▶ **What is needed**
Go through the records and report each line holding the string "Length".

(Entries taken from a collection)
· · · · · · ·
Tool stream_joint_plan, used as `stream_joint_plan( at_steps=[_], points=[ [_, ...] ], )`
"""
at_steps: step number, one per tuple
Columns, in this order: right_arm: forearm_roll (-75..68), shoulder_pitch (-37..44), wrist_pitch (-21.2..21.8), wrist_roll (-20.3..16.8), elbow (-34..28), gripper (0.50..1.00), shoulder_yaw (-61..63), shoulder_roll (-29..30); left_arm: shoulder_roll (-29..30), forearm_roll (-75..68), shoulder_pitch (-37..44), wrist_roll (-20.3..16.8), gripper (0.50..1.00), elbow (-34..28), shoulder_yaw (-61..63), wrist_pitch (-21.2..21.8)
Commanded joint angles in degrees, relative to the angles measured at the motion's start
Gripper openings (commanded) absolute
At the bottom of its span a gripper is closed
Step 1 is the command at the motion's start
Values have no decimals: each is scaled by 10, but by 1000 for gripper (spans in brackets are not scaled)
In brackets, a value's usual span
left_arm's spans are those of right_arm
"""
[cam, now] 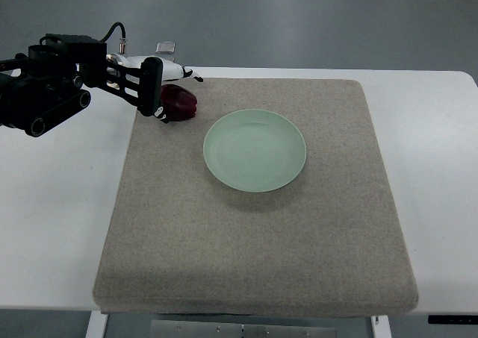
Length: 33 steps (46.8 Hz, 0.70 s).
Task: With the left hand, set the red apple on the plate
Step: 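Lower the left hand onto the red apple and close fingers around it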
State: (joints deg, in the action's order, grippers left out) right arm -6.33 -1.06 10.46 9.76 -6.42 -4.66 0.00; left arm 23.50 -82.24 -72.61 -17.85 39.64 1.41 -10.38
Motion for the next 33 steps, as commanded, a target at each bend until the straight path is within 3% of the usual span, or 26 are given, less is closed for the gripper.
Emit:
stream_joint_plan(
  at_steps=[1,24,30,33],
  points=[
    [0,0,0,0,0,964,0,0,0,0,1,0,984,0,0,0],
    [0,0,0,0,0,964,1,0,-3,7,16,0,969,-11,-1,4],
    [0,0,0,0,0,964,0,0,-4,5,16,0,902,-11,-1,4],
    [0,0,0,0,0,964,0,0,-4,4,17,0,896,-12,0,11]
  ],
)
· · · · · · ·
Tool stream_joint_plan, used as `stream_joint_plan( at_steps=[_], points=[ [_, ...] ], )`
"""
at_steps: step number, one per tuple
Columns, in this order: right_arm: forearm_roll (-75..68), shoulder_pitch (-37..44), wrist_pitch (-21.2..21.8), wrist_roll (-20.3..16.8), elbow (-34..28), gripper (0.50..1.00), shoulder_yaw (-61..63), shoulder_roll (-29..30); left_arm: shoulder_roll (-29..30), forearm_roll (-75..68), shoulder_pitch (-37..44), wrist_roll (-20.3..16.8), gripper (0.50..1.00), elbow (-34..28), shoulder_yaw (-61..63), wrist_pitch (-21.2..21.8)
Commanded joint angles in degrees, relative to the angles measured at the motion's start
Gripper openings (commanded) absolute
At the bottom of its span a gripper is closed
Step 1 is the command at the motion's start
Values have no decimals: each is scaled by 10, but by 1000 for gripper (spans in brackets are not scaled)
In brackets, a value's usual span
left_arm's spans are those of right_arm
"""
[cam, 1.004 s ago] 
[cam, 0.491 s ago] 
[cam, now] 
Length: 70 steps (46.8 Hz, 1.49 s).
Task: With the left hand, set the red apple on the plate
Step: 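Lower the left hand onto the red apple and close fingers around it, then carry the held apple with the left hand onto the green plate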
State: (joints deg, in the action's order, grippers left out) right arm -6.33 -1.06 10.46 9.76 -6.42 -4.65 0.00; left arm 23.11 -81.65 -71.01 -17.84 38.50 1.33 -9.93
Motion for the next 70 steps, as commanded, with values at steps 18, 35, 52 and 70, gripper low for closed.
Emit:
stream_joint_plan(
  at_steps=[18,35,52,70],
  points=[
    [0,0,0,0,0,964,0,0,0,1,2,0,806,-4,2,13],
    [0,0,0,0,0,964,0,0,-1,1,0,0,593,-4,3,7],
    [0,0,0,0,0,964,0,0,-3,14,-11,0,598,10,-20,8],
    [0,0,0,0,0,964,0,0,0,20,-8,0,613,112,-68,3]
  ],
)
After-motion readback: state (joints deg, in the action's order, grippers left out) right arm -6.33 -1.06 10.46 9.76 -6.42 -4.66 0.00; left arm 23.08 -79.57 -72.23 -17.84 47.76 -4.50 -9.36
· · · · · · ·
▶ **Answer space**
Length: 33 steps (46.8 Hz, 0.70 s).
Length: 70 steps (46.8 Hz, 1.49 s).

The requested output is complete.